[Records from a dataset]
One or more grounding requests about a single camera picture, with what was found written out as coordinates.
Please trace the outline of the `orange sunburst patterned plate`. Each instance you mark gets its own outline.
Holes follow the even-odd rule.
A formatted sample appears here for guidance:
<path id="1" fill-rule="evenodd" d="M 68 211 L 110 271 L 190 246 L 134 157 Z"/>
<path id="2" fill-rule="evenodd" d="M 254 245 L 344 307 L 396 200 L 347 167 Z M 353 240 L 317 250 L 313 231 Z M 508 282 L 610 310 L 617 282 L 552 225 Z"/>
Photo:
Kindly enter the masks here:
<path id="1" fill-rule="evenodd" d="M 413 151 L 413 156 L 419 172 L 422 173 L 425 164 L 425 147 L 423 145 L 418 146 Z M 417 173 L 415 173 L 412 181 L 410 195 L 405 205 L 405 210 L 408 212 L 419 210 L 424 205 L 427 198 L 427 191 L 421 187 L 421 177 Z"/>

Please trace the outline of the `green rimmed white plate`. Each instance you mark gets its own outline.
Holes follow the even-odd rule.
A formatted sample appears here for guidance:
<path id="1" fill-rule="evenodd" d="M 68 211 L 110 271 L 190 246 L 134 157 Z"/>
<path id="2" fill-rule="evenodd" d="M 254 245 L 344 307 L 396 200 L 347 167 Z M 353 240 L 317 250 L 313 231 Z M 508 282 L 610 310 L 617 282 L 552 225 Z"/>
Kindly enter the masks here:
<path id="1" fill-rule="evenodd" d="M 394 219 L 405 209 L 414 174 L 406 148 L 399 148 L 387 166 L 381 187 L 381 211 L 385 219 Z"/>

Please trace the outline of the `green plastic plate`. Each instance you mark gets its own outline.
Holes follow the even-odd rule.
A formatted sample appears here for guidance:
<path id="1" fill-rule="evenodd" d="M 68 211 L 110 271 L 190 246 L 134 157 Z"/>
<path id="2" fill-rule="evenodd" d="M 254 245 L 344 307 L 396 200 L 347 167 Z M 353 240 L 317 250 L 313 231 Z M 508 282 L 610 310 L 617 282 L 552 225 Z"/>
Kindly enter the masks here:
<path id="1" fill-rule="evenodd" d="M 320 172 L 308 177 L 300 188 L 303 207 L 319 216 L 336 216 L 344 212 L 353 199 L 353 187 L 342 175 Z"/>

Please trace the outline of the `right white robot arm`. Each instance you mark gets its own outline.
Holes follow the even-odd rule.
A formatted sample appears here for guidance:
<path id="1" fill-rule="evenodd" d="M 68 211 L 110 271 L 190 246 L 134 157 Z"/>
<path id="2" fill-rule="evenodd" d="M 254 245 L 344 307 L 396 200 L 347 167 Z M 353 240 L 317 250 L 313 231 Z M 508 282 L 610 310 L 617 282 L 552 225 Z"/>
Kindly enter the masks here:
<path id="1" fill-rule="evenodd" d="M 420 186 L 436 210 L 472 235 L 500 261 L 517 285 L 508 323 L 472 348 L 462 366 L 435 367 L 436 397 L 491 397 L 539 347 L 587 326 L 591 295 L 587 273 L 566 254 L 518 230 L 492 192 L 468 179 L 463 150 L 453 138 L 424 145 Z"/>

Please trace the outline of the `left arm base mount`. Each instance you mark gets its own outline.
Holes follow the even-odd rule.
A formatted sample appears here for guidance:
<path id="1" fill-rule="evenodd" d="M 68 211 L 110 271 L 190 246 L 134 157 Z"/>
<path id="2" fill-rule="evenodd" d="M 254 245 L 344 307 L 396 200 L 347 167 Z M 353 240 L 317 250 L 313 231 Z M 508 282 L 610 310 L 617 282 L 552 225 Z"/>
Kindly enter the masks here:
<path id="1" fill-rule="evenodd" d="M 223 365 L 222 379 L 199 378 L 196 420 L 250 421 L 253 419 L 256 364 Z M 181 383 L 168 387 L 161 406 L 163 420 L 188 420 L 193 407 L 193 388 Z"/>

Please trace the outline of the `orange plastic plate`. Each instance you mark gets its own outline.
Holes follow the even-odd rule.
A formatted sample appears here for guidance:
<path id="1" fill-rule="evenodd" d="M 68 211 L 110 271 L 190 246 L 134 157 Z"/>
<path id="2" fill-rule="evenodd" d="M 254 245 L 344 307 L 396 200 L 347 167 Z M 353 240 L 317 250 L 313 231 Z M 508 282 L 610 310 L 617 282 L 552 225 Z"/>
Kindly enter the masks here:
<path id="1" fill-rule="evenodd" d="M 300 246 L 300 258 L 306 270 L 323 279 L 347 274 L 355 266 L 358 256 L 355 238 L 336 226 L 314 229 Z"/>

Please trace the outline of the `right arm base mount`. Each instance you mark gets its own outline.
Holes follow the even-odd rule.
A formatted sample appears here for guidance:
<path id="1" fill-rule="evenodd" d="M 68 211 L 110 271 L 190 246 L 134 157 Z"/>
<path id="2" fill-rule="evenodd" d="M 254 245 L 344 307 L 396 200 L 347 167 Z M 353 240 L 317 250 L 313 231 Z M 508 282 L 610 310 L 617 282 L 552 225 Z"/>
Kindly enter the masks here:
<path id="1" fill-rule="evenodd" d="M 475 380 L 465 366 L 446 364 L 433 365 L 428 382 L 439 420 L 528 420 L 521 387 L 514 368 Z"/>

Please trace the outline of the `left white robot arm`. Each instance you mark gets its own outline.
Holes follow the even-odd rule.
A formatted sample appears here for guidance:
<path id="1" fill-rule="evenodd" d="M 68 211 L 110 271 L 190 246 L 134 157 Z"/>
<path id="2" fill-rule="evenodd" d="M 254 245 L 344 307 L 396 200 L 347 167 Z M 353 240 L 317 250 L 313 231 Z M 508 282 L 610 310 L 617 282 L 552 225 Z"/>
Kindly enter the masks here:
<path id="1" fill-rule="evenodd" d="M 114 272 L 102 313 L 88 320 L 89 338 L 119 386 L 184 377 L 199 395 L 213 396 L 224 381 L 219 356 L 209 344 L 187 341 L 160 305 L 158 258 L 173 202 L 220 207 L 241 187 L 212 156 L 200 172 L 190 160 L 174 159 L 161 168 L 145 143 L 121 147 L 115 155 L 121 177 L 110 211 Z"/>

* [Assigned task] Show every line of the data in which the word "green" appears.

* [Response area]
Please trace the outline of the `green rimmed white plate`. Each instance you mark gets its own outline.
Please trace the outline of the `green plastic plate`. Each instance you mark gets its own outline.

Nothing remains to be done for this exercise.